No Stoke goal could ever have brought a louder, more jubilant roar of approval than the sudden flash of fear across their tormentor’s face. But that was as good as it got for their fans on Saturday.

This was a catastrophic performance by the Potters. Elimination from the FA Cup wouldn’t ordinarily be so depressing, but with Chelsea and Manchester City already out, the trophy was there for the taking. None of Manchester United, Arsenal and Liverpool are so powerful that you would confidently back them to win at the Britannia Stadium. Stoke had already got one wobbly performance out of the way, fending off Wrexham when they had the temerity to take the lead in their third round tie. In the fourth round, Rochdale had tried to out-Stoke Stoke and had fallen short. This really could have been their year.

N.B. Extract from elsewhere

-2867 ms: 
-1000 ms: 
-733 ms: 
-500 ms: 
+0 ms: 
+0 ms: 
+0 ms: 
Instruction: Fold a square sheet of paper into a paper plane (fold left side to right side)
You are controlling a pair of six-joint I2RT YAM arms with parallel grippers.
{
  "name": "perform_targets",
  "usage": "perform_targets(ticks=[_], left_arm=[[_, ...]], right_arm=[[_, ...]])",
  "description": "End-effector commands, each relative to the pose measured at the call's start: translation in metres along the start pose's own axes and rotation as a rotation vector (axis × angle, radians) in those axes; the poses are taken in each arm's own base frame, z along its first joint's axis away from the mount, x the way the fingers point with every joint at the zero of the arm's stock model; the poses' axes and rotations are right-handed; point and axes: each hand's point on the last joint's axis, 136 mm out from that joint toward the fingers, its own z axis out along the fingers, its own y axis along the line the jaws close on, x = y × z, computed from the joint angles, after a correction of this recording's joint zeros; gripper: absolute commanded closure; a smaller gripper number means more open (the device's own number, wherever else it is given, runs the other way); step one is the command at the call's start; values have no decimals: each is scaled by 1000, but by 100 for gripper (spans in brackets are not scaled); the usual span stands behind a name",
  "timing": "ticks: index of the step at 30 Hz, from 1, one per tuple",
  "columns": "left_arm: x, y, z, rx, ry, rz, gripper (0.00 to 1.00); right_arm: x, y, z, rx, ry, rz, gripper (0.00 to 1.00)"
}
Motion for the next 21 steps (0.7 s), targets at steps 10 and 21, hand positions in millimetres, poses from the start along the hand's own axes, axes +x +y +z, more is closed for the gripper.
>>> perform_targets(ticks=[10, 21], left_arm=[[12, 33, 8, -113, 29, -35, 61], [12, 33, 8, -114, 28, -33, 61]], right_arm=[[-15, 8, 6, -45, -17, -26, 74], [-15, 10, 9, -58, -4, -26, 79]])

It was a strange performance. For 20 minutes, they dominated Blackburn, creating enough clear cut chances to put the game beyond doubt before half time. Then they suddenly disintegrated, allowing Rovers to cut through their lines at will. It has long since been established that Mark Hughes’ Stoke are very different to Tony Pulis’ Stoke, but it is still mildly disconcerting to see an average Championship side dismantling what used to be of the most formidable rearguards in the league with such ease. Geoff Cameron and Philipp Wollscheid will have nightmares about Blackburn striker Josh King for weeks now.

Injuries have taken a heavy toll on Stoke. At the back, the defence lacks stability without Ryan Shawcross. In the front line, the absence of Bojan has robbed Stoke of creativity. Jon Walters, Steven Ireland, Marc Wilson, Erik Pieters and Peter Odemwingie are all up on bricks and now Marc Muniesa joins them with a hamstring injury. In retrospect, the decision to allow Robert Huth to go on loan to Leicester now looks highly questionable.

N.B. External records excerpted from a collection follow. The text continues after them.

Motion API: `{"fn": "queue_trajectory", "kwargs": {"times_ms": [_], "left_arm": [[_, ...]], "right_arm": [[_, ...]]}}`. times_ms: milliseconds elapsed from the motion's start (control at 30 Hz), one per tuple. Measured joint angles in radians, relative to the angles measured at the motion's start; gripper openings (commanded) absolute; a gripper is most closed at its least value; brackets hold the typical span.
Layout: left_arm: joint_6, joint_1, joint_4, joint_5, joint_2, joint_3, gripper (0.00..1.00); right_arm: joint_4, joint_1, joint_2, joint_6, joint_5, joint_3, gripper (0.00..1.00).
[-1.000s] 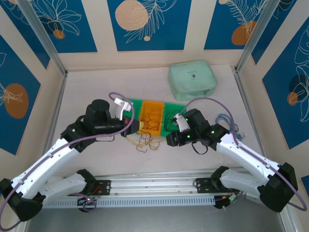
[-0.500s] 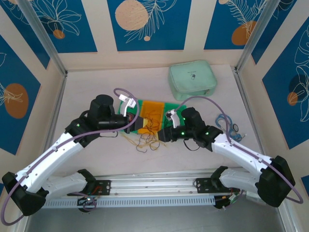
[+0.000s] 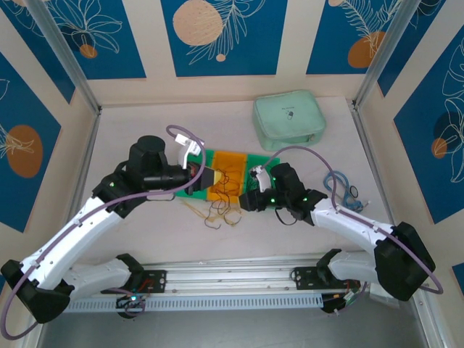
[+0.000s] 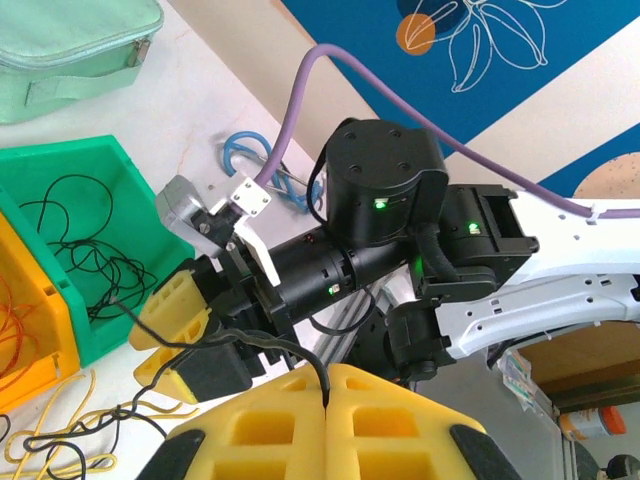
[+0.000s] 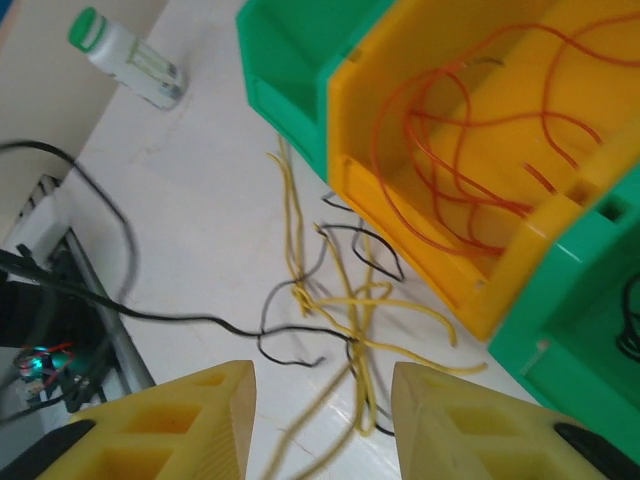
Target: Untangle the cables
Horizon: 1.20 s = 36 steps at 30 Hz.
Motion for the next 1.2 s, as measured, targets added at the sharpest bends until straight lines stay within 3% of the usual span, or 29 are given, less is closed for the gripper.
{"fn": "queue_trajectory", "kwargs": {"times_ms": [267, 567, 733, 900, 1100, 1200], "left_arm": [[0.010, 0.005, -0.015, 0.004, 0.000, 0.000, 0.00], [0.010, 0.005, -0.016, 0.004, 0.000, 0.000, 0.00], [0.010, 0.005, -0.021, 0.004, -0.002, 0.000, 0.00], [0.010, 0.009, -0.023, 0.003, -0.016, -0.007, 0.00], [0.009, 0.017, -0.022, 0.003, -0.051, -0.045, 0.00], [0.010, 0.025, -0.024, 0.003, -0.062, -0.054, 0.00]], "right_arm": [[0.092, 0.013, 0.018, -0.053, -0.063, -0.041, 0.45], [0.202, 0.077, 0.138, -0.070, -0.076, -0.042, 0.44], [0.247, 0.097, 0.184, -0.077, -0.068, -0.035, 0.33], [0.291, 0.106, 0.185, -0.076, -0.034, -0.032, 0.32], [0.308, 0.107, 0.182, -0.090, -0.017, -0.031, 0.00], [0.307, 0.108, 0.180, -0.087, -0.018, -0.026, 0.00]]}}
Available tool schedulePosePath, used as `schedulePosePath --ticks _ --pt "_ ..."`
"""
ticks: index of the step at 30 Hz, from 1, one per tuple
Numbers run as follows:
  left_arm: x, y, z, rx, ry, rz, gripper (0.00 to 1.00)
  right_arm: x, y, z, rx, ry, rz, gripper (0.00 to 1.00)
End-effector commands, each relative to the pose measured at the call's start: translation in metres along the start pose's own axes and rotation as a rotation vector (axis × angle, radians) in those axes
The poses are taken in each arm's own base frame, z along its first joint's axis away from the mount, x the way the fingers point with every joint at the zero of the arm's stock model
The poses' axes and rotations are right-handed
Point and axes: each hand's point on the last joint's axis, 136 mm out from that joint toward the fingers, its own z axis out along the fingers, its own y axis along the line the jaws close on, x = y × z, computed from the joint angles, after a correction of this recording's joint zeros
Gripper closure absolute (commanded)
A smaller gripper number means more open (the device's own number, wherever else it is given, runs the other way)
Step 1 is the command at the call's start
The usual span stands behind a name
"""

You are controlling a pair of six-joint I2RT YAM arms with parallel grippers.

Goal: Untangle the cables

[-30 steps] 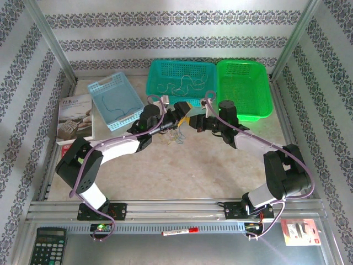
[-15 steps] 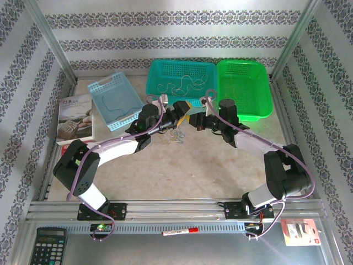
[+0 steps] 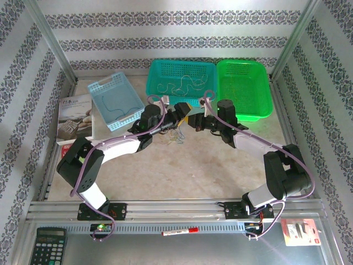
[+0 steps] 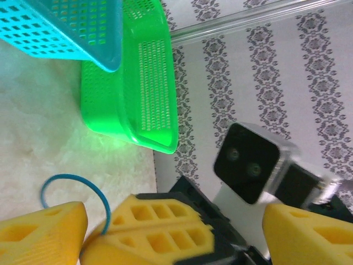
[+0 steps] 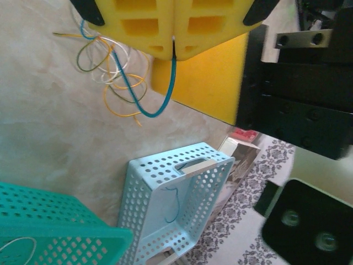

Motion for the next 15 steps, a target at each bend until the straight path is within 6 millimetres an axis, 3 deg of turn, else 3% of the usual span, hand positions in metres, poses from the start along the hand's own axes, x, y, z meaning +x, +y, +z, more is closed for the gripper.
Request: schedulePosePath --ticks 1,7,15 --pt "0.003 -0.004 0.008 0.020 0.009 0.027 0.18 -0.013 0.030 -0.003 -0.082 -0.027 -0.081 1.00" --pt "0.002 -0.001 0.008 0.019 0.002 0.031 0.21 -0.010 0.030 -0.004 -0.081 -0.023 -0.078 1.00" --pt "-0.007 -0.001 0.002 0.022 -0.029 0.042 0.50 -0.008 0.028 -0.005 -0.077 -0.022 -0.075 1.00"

It is a success, of sorts, that these injuries are highly unlikely to precipitate a slide towards the drop zone. With 33 points in the bag, Hughes’ side are all but safe, but he will not want this season to ebb away now. This, after the disaster of Queens Park Rangers, was supposed to be the job to redefine Hughes, confirming the abilities he displayed at Blackburn Rovers and, briefly, at Fulham. He has done much to reinvigorate Stoke, who for all of Pulis’ achievements, had stagnated horribly by 2013.  But he will be mortified by the defending on display at Ewood Park, not to mention the sight of yet another goal conceded at a set piece.

In modern football, teams like Stoke will never win the league or even come close. They are already peddling like mad just to keep up, with 90% of their £67m turnover in 2013 going on wages. By contrast, Arsenal spent 54% of their £283m turnover on salaries, while Chelsea laid out 69% of their £260m.

Seasons like these, when the domestic silverware is suddenly up for grabs, do not come around often enough to be taken lightly. For all the injuries, the side that Hughes put out should have been good enough to beat Blackburn, who are by no means a Derby County or a Middlesbrough. That they didn’t will be the cause of profound frustration in the Potteries. Their season is now effectively over.